🐛 [Bug]: Knowledge ingestion fails silently - UUID validation and timeout errors not surfaced to users
Archon Version
v0.1.0
Bug Severity
🔴 Critical - App unusable
Bug Description
When attempting to ingest documentation from certain URLs (e.g., https://docs.qnap.com/operating-system/qts/5.2.x/en-us/overview-736AF80D.html), the ingestion process fails silently. The UI shows the crawl starting, then the operation disappears without any error message, leaving users unaware that the ingestion failed.
Investigation revealed TWO related error handling gaps:
Issue 1: Invalid UUID Errors Not Surfaced to Users
The backend receives invalid task IDs (integers like "12", "322", "61" instead of valid UUIDs) when trying to update tasks during knowledge ingestion. These PostgreSQL validation errors are logged to the backend but never surfaced to users:
ERROR | Error updating task: {'message': 'invalid input syntax for type uuid: "12"', 'code': '22P02', ...}
ERROR | Error updating task: {'message': 'invalid input syntax for type uuid: "322"', 'code': '22P02', ...}
ERROR | Error updating task: {'message': 'invalid input syntax for type uuid: "61"', 'code': '22P02', ...}
The errors repeat continuously, ingestion fails, and the operation disappears from the UI.
Issue 2: Crawl Timeout Errors Not Surfaced to Users
Even if Issue 1 were resolved, there's a second error handling gap: when URLs take longer than 30 seconds to load, the crawl times out and this error is also not surfaced to the user. The operation disappears from the UI without explanation.
Both issues share the same root problem: errors are logged in the backend but never reach the user interface.
Steps to Reproduce
Reproducing Issue 1 (UUID Errors):
- Go to Knowledge Base page
- Click "Add Knowledge"
- Enter URL:
https://docs.qnap.com/operating-system/qts/5.2.x/en-us/overview-736AF80D.html - Click "Add Source"
- Observe ingestion starts but then disappears from UI
- Check Docker logs to see UUID validation errors
Reproducing Issue 2 (Timeout Errors):
- Use any slow-loading documentation URL (one that takes >30 seconds to load; e.g.
https://docs.qnap.com/operating-system/qts/5.2.x/en-us/overview-736AF80D.html) - Follow steps 1-4 above
- Wait ~2.5 minutes
- Crawl operation disappears from UI without error
- Check Docker logs to see timeout error
Expected Behavior
When ANY error occurs during knowledge ingestion (UUID validation, timeouts, network errors, etc.):
- ✅ Error should be caught at the appropriate layer
- ✅ Error should be propagated to the progress tracker
- ✅ Error should be displayed in the UI with a clear, actionable message
- ✅ Operation should remain visible in an error state (not disappear)
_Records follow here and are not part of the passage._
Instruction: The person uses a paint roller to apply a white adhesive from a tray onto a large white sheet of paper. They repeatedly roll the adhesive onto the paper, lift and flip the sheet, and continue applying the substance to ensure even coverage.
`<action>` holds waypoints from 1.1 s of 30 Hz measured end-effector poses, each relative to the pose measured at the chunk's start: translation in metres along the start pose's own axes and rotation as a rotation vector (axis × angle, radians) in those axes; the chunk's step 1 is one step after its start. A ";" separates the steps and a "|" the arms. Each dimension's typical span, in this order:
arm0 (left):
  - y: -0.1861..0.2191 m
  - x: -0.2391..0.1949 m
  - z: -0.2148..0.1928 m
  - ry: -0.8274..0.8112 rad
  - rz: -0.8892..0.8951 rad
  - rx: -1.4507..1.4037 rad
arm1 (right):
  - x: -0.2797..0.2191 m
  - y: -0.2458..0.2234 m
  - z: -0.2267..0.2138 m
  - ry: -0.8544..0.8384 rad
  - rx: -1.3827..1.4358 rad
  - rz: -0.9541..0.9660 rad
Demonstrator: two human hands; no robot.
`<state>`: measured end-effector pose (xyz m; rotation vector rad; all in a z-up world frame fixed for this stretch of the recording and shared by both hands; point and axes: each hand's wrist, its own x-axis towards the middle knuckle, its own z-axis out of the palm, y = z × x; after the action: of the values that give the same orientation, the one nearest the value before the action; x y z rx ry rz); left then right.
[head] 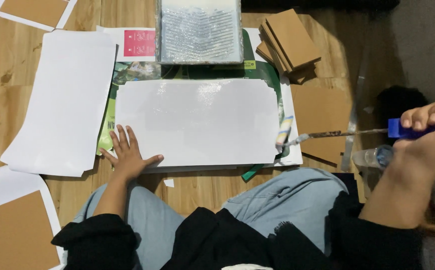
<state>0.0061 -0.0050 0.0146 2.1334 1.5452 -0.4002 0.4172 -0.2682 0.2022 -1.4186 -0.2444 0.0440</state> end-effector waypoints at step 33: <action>-0.017 0.017 0.019 0.017 0.062 -0.082 | -0.148 0.021 0.085 -0.573 0.346 -0.087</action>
<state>-0.0037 0.0029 -0.0128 2.1214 1.4747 -0.2932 0.2590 -0.2083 0.1717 -1.0226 -0.7350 0.4059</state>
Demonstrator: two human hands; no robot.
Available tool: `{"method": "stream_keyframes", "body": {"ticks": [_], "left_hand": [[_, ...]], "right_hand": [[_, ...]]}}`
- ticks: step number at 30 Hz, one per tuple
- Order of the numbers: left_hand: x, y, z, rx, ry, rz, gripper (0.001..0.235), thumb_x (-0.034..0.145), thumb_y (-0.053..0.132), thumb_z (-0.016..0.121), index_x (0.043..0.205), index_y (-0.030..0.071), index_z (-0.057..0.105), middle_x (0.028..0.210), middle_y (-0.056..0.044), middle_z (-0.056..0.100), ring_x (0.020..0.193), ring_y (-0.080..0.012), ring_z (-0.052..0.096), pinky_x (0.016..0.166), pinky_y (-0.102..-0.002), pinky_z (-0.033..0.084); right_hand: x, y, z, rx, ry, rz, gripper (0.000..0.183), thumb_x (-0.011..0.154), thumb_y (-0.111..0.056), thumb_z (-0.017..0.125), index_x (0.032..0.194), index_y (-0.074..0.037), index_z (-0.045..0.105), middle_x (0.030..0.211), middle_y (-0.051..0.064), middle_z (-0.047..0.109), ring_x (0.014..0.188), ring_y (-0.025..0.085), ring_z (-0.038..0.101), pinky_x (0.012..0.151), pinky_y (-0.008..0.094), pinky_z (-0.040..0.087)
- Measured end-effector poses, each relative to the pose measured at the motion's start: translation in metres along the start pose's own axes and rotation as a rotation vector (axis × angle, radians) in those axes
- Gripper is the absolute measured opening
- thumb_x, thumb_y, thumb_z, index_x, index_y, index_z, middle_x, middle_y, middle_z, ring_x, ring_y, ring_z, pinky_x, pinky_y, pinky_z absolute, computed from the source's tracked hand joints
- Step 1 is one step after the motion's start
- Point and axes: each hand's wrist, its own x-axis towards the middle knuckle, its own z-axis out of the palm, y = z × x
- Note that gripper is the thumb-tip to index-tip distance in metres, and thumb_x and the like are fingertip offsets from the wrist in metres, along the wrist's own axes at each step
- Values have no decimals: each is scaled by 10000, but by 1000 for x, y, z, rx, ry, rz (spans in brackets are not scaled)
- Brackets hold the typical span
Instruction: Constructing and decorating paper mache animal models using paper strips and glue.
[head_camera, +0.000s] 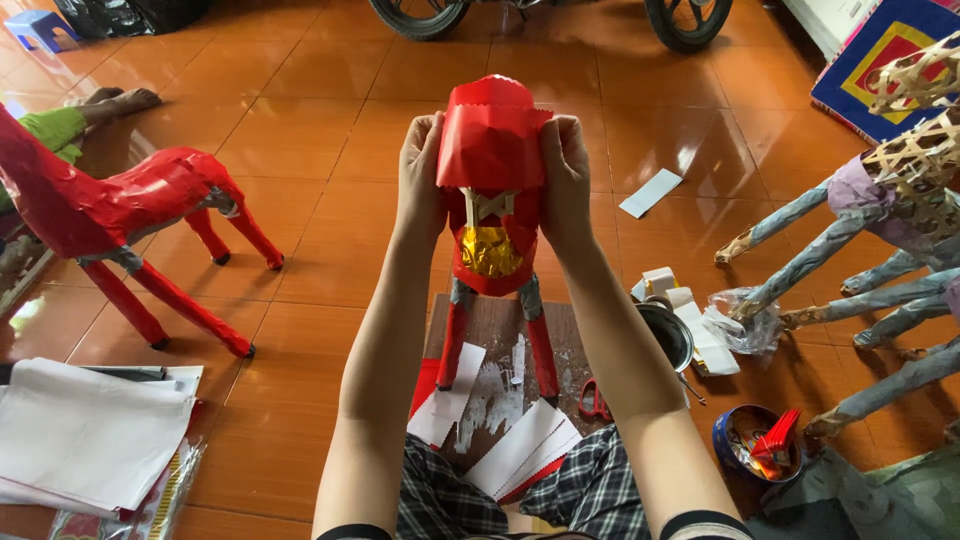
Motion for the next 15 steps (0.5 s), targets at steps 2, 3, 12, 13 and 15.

- ✅ User can understand what went wrong and take corrective action
Examples of Good Error Messages:
- Invalid UUID: "Task update failed: Invalid task ID format. Please report this issue with logs."
- Timeout: "Crawl failed: Page navigation timeout (30s exceeded). This site may be slow to load or experiencing issues."
- Network: "Crawl failed: Unable to reach URL. Check your connection and try again."
Additional Improvements Needed:
- Consider making timeout configurable for slow-loading documentation sites
- Add retry mechanism for transient failures
- Provide troubleshooting suggestions in error messages
Actual Behavior
Issue 1 (UUID Errors):
- ❌ Invalid UUIDs (integers) passed to task update endpoints
- ❌ PostgreSQL UUID validation fails at database layer
- ❌ Errors logged but not caught or handled properly
- ❌ No validation at API or service boundaries
- ❌ Operation disappears from UI without error message
- ❌ User has no indication of what went wrong
Issue 2 (Timeout Errors):
- ❌ Page times out after 30 seconds during navigation
- ❌ Crawl4AI raises
RuntimeErrorwith timeout details - ❌ Error caught and logged:
ValueError: No content was crawled from the provided URL - ❌ Error is not propagated to progress tracker
- ❌ Operation disappears from UI without error message
- ❌ User has no indication of what went wrong
Common Pattern: Errors are logged in backend but never reach the user interface.
Error Details (if any)
#### Error 1: UUID Validation Errors
2025-10-28 19:09:07 | src.server.services.projects.task_service | ERROR | Error updating task: {'message': 'invalid input syntax for type uuid: "12"', 'code': '22P02', 'hint': None, 'details': None}
2025-10-28 19:09:10 | src.server.services.projects.task_service | ERROR | Error updating task: {'message': 'invalid input syntax for type uuid: "322"', 'code': '22P02', 'hint': None, 'details': None}
2025-10-28 19:09:10 | src.server.services.projects.task_service | ERROR | Error updating task: {'message': 'invalid input syntax for type uuid: "61"', 'code': '22P02', 'hint': None, 'details': None}
These errors repeat continuously throughout the ingestion attempt. The PostgreSQL error code `22P02` indicates "invalid input syntax" - the database is receiving integers where it expects UUID format.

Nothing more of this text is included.